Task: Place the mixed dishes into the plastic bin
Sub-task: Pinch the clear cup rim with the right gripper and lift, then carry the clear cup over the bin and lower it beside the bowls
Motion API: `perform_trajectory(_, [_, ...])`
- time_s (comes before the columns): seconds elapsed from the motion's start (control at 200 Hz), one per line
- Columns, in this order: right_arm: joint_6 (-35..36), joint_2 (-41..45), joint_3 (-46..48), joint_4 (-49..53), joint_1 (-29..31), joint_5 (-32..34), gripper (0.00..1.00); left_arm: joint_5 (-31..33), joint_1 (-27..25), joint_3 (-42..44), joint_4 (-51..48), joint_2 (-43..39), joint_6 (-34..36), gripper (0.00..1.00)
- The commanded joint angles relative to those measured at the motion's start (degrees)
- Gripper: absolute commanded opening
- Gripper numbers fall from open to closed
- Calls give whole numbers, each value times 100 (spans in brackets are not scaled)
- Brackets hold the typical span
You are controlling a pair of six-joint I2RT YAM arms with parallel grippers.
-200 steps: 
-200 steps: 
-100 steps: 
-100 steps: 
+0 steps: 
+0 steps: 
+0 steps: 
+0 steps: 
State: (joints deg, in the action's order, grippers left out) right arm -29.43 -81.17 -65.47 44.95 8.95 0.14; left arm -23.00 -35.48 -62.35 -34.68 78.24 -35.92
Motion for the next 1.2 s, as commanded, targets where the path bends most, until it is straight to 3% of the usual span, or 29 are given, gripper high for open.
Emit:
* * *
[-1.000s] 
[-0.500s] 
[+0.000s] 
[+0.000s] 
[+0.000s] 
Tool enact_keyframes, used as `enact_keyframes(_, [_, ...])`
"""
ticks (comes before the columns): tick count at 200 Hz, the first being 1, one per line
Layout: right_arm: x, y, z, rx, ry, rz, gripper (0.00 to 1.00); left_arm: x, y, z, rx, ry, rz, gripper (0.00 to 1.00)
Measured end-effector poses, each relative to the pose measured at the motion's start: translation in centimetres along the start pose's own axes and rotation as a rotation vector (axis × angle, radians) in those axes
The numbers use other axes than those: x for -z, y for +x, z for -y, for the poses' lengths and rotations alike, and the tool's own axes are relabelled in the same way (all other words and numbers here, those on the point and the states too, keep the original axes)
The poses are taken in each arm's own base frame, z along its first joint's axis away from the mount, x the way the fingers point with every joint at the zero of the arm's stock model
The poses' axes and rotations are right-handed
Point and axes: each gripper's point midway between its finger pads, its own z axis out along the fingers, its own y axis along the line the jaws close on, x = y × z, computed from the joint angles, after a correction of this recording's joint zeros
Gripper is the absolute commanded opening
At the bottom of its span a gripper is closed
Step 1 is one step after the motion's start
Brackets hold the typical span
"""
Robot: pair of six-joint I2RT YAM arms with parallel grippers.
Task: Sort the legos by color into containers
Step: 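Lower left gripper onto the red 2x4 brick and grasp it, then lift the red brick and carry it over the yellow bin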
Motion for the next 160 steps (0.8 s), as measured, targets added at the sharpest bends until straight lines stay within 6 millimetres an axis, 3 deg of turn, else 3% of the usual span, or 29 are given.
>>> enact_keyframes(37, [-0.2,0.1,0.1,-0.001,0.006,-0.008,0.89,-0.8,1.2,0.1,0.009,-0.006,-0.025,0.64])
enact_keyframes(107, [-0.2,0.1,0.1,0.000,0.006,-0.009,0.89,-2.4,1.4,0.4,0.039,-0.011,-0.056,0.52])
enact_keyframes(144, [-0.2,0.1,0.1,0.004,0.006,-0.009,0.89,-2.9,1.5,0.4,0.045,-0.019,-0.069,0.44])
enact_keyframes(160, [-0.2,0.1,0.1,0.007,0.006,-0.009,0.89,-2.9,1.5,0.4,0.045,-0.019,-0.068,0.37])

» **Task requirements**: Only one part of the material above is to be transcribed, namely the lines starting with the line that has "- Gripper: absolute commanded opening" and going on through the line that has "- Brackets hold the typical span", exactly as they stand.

» **Solution to this exercise**:
- Gripper: absolute commanded opening
- Gripper numbers fall from open to closed
- Calls give whole numbers, each value times 100 (spans in brackets are not scaled)
- Brackets hold the typical span

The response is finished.